As students resumed classes Tuesday, parents at Johnson Junior High School expressed confidence that their children faced no additional threat of exposure after a mercury contamination prompted a campus closure since last week.
But families remained frustrated with what they described as too little information from the Clark County School District, which is investigating when and how a quarter-cup of mercury arrived on the campus.
“Who brought it?” asked Amanda Aguilar, who stood on the school’s lawn after walking her sixth-grade daughter onto the campus, at 7701 Ducharme Ave., near Buffalo and Alta drives.
“I want to know if that student is going to be suspended or expelled, because he put every student’s life in danger,” Aguilar said.
After the first bell rang at 8:30 a.m., Principal George Anas allowed reporters into Johnson to view a 30-foot-by-30-foot portion of the gymnasium floor that crews had removed Monday night. They also removed two 10-foot-by-20-foot carpet tile areas at the main entrances of the gym.
An official with the Environmental Protection Agency said Monday that mercury vapor levels at least 10 to 15 times above a federally determined safety limit were concentrated in the gym and locker rooms.
Mike Barton, the district’s chief student achievement officer, told reporters Tuesday that police continued investigating who brought the substance to campus.
“Preliminary reports are leading to the student factor,” Barton said.
With an enrollment of 1,320 students, attendance for the day reached 98.4 percent, according to the district.

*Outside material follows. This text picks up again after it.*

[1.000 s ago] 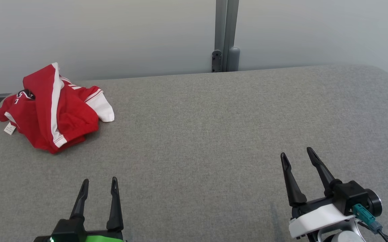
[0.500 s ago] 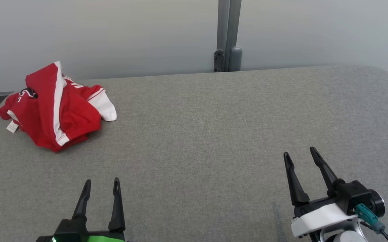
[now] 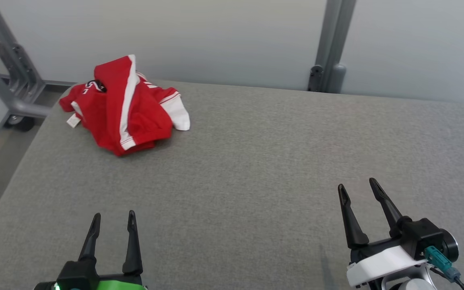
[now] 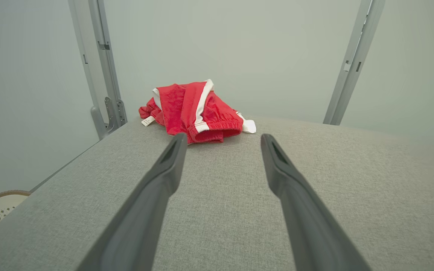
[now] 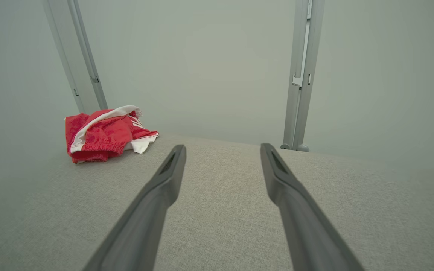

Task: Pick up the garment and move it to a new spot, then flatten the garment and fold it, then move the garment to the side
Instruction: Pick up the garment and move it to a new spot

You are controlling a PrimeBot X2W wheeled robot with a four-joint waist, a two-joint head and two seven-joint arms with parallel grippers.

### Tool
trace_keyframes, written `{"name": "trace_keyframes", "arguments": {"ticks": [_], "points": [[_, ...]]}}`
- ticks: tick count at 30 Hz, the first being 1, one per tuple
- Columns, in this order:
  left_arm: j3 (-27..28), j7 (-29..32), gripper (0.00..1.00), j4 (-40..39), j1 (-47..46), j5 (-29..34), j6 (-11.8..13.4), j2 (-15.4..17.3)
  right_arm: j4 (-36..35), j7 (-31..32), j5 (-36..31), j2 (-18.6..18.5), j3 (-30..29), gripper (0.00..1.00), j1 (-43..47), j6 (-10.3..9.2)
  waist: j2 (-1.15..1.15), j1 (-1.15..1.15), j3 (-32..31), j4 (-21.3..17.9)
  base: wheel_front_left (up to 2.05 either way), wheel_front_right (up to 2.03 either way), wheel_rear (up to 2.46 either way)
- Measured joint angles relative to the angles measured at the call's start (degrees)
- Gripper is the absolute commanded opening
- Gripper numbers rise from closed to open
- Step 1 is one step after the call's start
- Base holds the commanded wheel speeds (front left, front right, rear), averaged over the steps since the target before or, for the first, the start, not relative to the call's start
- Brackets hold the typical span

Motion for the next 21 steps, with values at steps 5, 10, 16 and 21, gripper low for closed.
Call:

Average daily attendance at Johnson was 95 percent in 2014-15, the latest figures available.
A teacher discovered the substance during a school assembly Wednesday, prompting a campus lockdown and screening of nearly 1,500 people for contamination. Families waited in the parking lot through Thursday morning before EPA crews cleared their children to leave safely.
The district has not decided how students will recover the lost class time after shutting down Johnson for three full days, but Barton said he is working with the Nevada Department of Education to determine what flexibility it has to make up the time.
Before classes started Tuesday, parents mostly stayed in their cars and watched their children walk into Johnson. Many said they understood the district took precautionary measures to protect their students but hoped for more information throughout the week.
“There’s lots of questions to be answered,” said Rebecca Bernal, adding she wasn’t nervous about sending her eighth-grade daughter back to school.
However, “my daughter’s a cancer survivor and one of the parents told (administrators) his son brought the mercury last Friday,” Bernal said. “My daughter was here that day and then Tuesday and then they discovered it Wednesday, so she brought it to the house for sure.”
As of Wednesday, the EPA had destroyed 53 items, including 27 backpacks, that students had left at the campus for inspection.
The EPA also visited and inspected at least 80 homes of students, not including Bernal’s. One home was vacated and the family — two adults and two children — was asked to temporarily locate.
Crews began cleaning that property Tuesday and should finish removing carpet Wednesday, said Rusty Harris-Bishop, a spokesman for the agency.
“That will be the conclusion of our work,” he said, adding that six more homes were inspected Tuesday. “Only this one was contaminated.”
District officials could not estimate the total cost of the decontamination efforts and planned restoration of the gym.
Anas, the principal, shared one message for parents who had lingering concerns.
“We are safe. We are healthy,” he said. “They need to understand that I value their children just like if they were mine. They’re all my kids. All 1,320 of them.”